= What you have to do =
Copy out exactly the lines from the start of the data to the line containing "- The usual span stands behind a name". Include both.

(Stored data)
Start of Block

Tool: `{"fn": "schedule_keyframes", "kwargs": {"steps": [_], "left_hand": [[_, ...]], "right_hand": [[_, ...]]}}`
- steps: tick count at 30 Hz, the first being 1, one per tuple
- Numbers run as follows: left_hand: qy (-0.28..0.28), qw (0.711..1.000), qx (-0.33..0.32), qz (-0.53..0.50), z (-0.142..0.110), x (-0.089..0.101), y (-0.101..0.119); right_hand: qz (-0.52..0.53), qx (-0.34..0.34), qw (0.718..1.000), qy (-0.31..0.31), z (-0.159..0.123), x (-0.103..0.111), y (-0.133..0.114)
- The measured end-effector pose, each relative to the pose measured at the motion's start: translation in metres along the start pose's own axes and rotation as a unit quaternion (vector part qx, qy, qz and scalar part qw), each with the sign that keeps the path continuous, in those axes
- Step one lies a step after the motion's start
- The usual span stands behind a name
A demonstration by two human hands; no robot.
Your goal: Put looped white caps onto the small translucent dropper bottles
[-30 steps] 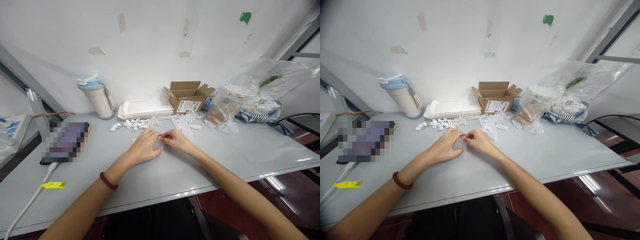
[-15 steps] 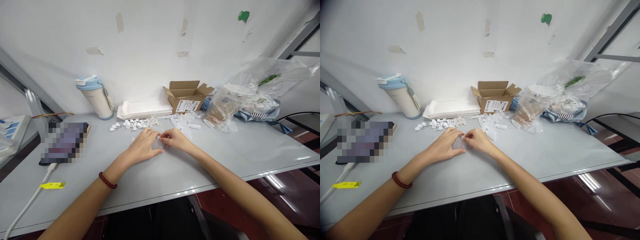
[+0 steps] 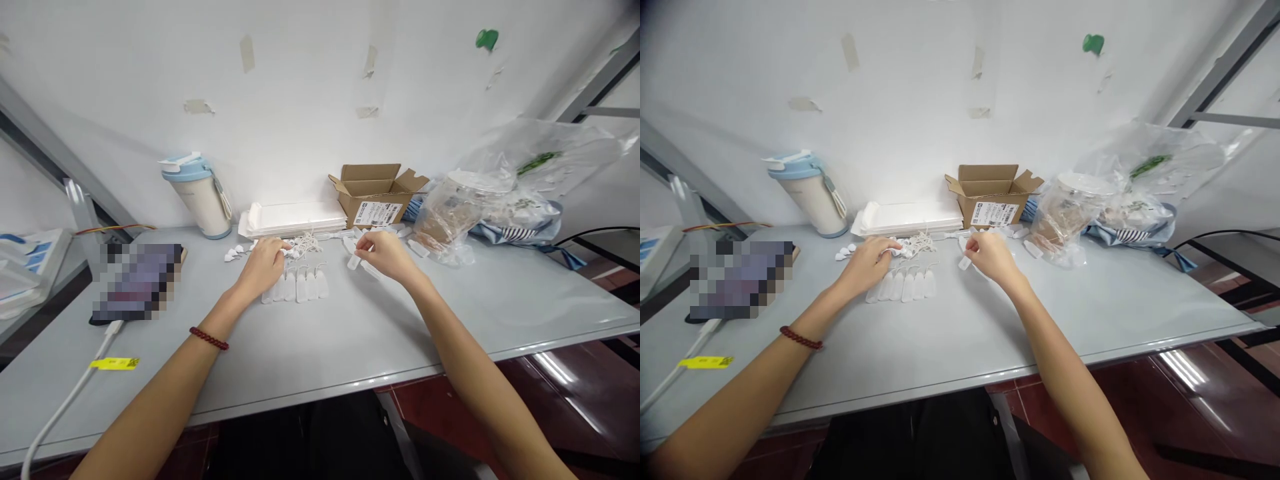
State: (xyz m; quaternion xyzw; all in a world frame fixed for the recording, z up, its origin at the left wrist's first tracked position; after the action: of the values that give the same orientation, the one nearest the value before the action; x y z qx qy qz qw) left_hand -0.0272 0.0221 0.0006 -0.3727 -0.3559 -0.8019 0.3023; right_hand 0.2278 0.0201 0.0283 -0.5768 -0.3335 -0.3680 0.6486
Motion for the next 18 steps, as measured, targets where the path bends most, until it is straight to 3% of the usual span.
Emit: {"fn": "schedule_keyframes", "kwargs": {"steps": [9,14,18], "left_hand": [[-0.040,0.997,-0.070,0.017,-0.001,-0.009,-0.002],[-0.055,0.997,-0.031,-0.042,-0.001,0.007,0.009],[-0.122,0.988,-0.067,-0.071,-0.006,0.017,0.028]], "right_hand": [[-0.100,-0.033,0.992,-0.071,-0.008,0.003,-0.002],[-0.114,-0.031,0.990,-0.076,-0.013,0.003,-0.004],[-0.071,-0.015,0.992,-0.101,-0.016,-0.003,-0.008]]}}
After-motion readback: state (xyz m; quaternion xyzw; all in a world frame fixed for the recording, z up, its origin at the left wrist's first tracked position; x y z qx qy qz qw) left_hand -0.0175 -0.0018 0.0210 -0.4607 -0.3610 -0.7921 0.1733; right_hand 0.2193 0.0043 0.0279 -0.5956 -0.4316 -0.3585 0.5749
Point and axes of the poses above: each hand's wrist, its own z-axis towards the middle knuckle, its own x-axis out of the back of the hand, y = z × x, the point moved 2 cm from there along z, towards the middle knuckle, and after that the axes turned 10 degrees about -x, right-handed, at the moved point
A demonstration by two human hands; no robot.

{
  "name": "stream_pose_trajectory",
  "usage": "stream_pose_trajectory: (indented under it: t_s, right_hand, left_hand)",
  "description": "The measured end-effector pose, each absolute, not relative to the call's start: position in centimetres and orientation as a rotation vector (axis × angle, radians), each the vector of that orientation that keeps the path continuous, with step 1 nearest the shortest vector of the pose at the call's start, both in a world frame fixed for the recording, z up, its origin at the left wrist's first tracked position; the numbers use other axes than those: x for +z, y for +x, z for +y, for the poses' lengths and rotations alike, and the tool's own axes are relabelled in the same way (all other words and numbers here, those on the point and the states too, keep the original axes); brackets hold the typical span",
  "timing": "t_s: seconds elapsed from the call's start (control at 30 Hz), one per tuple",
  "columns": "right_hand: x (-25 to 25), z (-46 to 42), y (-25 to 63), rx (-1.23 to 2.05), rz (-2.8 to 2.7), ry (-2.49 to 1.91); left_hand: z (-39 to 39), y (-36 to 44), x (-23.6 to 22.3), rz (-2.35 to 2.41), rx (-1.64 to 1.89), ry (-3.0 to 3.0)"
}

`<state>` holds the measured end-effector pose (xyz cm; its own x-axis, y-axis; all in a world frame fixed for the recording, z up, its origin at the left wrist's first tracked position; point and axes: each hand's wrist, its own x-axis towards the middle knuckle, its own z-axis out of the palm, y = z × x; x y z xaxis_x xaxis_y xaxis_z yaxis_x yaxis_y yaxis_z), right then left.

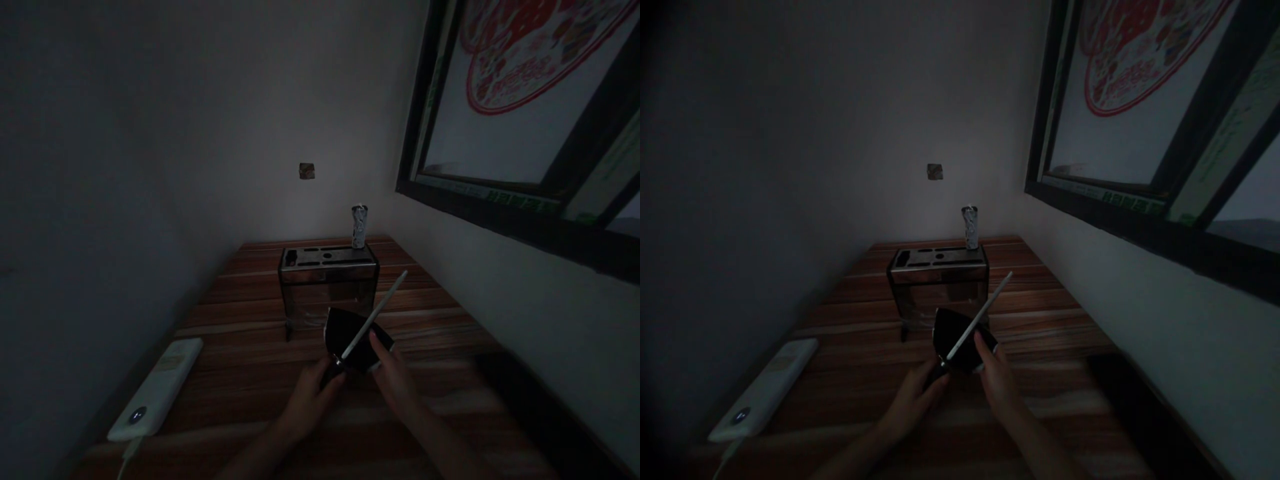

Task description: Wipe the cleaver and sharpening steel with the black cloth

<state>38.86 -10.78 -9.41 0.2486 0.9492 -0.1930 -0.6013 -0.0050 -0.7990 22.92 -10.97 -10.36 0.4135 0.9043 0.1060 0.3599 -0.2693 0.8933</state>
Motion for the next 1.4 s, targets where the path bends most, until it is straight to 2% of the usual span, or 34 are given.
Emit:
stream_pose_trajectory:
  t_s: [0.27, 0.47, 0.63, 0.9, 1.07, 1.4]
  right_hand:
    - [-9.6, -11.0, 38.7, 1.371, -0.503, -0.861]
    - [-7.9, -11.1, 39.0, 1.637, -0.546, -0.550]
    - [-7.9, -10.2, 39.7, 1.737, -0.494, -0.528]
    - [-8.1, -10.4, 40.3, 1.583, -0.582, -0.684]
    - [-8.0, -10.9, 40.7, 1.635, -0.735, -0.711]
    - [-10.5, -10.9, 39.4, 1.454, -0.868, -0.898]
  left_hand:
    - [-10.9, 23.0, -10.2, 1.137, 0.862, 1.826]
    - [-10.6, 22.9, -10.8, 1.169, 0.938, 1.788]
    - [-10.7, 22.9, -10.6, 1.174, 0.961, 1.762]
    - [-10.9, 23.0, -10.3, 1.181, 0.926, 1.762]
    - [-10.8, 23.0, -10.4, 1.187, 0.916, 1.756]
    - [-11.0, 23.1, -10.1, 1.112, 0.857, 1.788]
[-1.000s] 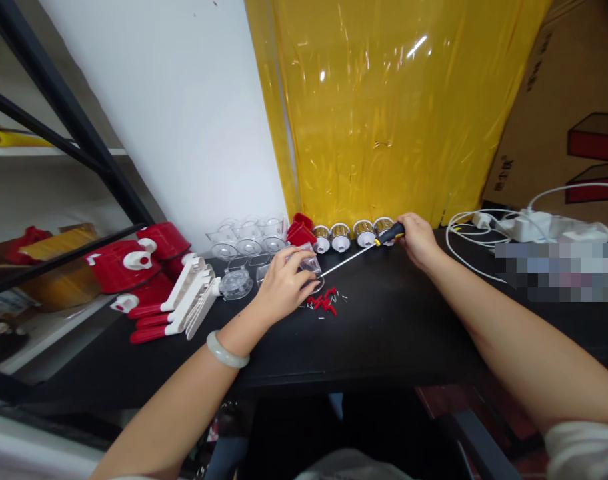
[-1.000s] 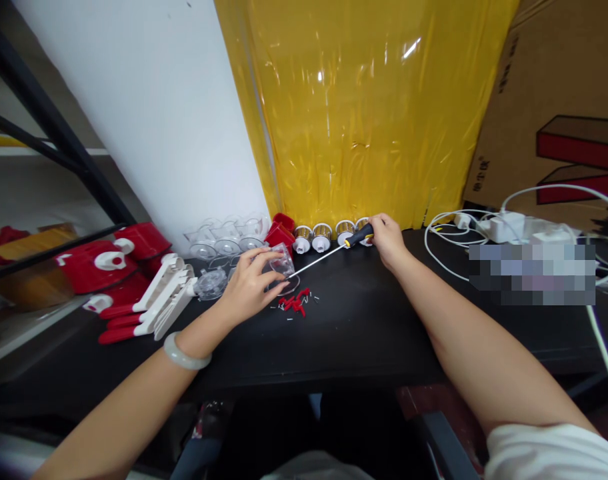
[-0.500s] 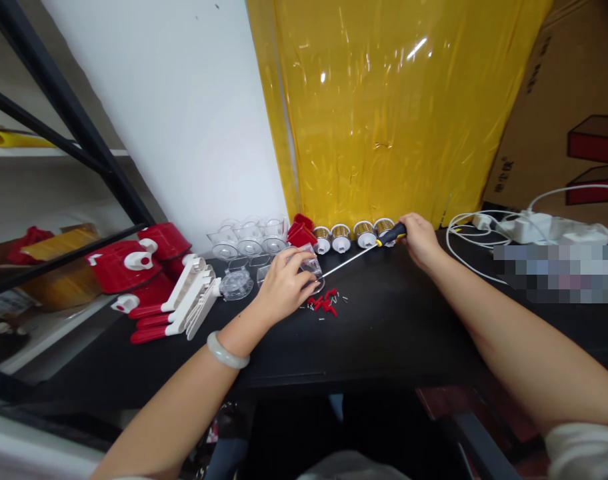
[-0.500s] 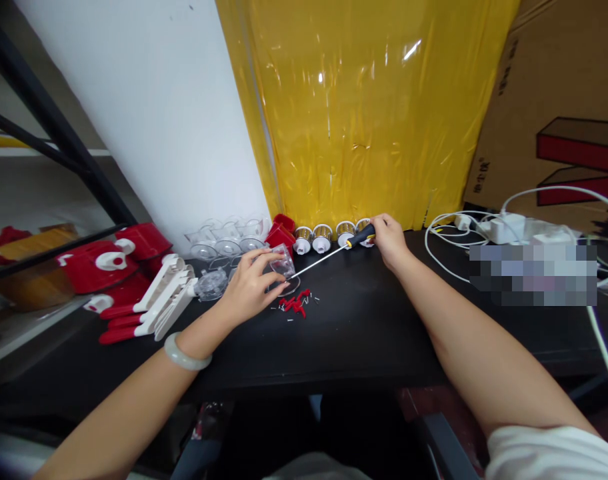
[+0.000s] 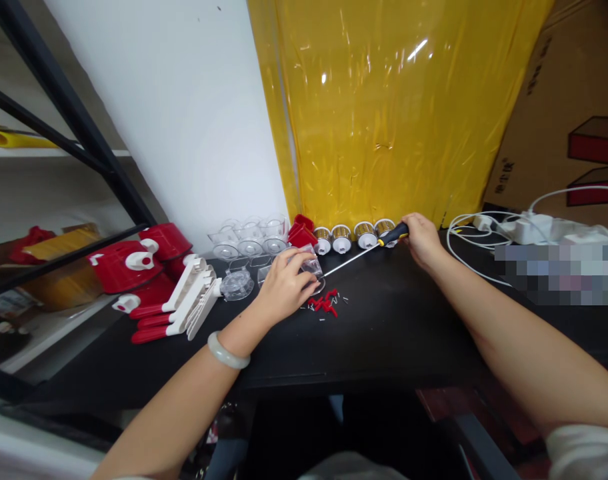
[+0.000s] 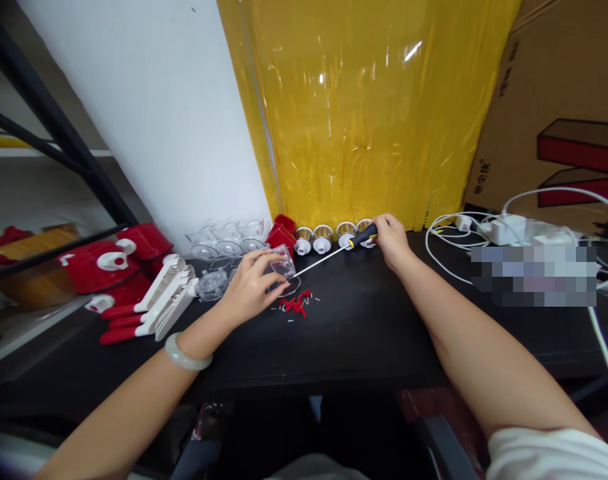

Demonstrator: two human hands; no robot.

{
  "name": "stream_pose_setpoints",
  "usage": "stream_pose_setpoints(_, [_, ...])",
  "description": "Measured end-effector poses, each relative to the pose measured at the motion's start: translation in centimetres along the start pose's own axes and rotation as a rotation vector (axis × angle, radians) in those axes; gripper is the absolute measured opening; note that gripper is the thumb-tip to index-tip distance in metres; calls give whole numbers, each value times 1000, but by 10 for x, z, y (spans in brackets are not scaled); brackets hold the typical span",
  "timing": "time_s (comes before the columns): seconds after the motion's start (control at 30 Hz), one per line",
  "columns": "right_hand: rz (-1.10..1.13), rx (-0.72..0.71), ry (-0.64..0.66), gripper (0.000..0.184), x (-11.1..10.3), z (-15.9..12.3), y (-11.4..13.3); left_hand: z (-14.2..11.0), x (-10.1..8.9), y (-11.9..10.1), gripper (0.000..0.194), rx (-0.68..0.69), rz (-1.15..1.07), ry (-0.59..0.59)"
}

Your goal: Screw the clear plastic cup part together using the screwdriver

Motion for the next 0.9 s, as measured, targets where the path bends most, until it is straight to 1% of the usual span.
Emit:
stream_pose_setpoints(0.1, [14,76,-59,11,-4,-1,-3,0,0,0,14,0,-4,-2])
stream_pose_setpoints(0.17, [22,88,-63,9,-4,-2,-4,-1,1,1,14,1,-8,-1])
stream_pose_setpoints(0.4, [38,87,-65,9,-4,1,-7,-1,0,0,14,3,-9,-4])
stream_pose_setpoints(0.73, [-11,60,-63,12,-4,2,-7,-1,1,0,13,7,-18,-2])
stream_pose_setpoints(0.9, [-21,50,-70,9,-4,2,-6,-1,1,0,11,-4,-22,5])
Point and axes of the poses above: each hand's wrist, its own z-axis towards the middle knuckle, its own x-axis out of the palm, y = z × x, the point moved 8 cm from there along z, towards the middle knuckle, and after that the axes turned 13 degrees about -y, right-handed, at the moved point
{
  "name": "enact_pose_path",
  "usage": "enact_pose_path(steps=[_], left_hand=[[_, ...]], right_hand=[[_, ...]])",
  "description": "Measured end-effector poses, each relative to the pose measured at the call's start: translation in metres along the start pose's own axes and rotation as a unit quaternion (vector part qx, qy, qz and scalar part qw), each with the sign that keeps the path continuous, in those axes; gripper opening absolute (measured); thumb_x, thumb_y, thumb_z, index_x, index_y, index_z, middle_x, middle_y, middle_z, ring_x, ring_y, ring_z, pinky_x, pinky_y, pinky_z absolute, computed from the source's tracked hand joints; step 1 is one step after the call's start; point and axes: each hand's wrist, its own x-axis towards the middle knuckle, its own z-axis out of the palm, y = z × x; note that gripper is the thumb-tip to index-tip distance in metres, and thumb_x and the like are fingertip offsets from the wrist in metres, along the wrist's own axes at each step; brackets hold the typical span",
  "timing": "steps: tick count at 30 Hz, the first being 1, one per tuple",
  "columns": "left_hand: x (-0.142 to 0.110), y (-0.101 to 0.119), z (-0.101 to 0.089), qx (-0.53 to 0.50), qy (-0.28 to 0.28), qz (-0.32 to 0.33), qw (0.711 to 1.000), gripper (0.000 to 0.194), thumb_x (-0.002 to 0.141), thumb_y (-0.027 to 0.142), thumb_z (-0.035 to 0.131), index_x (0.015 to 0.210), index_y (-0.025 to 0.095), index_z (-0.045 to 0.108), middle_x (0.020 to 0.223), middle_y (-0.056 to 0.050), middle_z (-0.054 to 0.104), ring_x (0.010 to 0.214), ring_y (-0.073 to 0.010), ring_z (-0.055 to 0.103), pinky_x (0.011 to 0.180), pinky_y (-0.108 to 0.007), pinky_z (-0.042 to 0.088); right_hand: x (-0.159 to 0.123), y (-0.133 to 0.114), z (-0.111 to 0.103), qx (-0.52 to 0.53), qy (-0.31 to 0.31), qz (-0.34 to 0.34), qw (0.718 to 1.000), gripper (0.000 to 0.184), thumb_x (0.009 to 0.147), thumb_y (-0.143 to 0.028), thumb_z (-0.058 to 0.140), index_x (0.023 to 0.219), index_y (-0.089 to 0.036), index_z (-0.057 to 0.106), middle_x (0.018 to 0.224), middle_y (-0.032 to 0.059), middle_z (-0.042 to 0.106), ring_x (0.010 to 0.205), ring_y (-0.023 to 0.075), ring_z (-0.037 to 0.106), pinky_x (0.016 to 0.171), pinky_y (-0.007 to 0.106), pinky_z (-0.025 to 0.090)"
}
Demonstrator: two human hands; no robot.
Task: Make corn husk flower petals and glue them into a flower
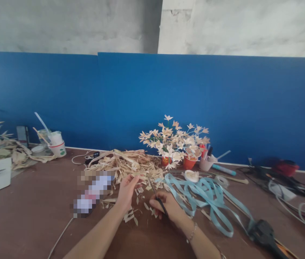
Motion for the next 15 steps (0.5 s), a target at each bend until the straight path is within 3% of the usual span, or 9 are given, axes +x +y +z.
enact_pose_path(steps=[3,6,10,15], left_hand=[[-0.0004,0.0001,0.0008,-0.014,0.005,-0.002,1.000,0.028,0.062,0.039,0.072,0.069,0.014,0.061,0.076,-0.004,0.066,0.073,-0.0155,0.061,0.068,-0.026,0.049],[-0.0020,-0.0009,0.0025,-0.010,-0.026,-0.027,0.999,0.029,0.058,0.036,0.075,0.060,0.014,0.057,0.067,-0.002,0.064,0.065,-0.0140,0.059,0.067,-0.028,0.050],[-0.0046,-0.0033,0.0038,0.013,-0.079,-0.043,0.996,0.027,0.060,0.037,0.073,0.066,0.014,0.060,0.065,-0.001,0.064,0.064,-0.0147,0.059,0.067,-0.028,0.050],[-0.0066,-0.0040,0.0044,0.015,-0.088,-0.046,0.995,0.028,0.061,0.038,0.072,0.067,0.014,0.060,0.064,-0.001,0.063,0.064,-0.0149,0.060,0.068,-0.028,0.049]], right_hand=[[-0.0018,-0.0012,0.0003,0.013,-0.015,0.001,1.000,0.033,0.064,-0.045,0.067,0.073,-0.015,0.056,0.049,-0.0052,0.052,0.042,0.0083,0.047,0.039,0.019,0.038],[-0.0047,-0.0059,0.0016,0.019,-0.029,0.001,0.999,0.034,0.062,-0.045,0.069,0.073,-0.015,0.056,0.048,-0.0055,0.051,0.043,0.0084,0.047,0.040,0.019,0.039],[-0.0055,-0.0073,0.0016,0.019,-0.027,0.003,0.999,0.035,0.063,-0.046,0.067,0.073,-0.015,0.056,0.048,-0.0059,0.050,0.042,0.0081,0.046,0.040,0.019,0.038],[-0.0036,-0.0037,0.0012,0.006,-0.019,0.007,1.000,0.032,0.064,-0.046,0.066,0.071,-0.016,0.056,0.047,-0.0065,0.049,0.041,0.0079,0.045,0.039,0.018,0.036]])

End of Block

= Response to the exercise =
Tool: `{"fn": "schedule_keyframes", "kwargs": {"steps": [_], "left_hand": [[_, ...]], "right_hand": [[_, ...]]}}`
- steps: tick count at 30 Hz, the first being 1, one per tuple
- Numbers run as follows: left_hand: qy (-0.28..0.28), qw (0.711..1.000), qx (-0.33..0.32), qz (-0.53..0.50), z (-0.142..0.110), x (-0.089..0.101), y (-0.101..0.119); right_hand: qz (-0.52..0.53), qx (-0.34..0.34), qw (0.718..1.000), qy (-0.31..0.31), z (-0.159..0.123), x (-0.103..0.111), y (-0.133..0.114)
- The measured end-effector pose, each relative to the pose measured at the motion's start: translation in metres along the start pose's own axes and rotation as a unit quaternion (vector part qx, qy, qz and scalar part qw), each with the sign that keeps the path continuous, in those axes
- Step one lies a step after the motion's start
- The usual span stands behind a name

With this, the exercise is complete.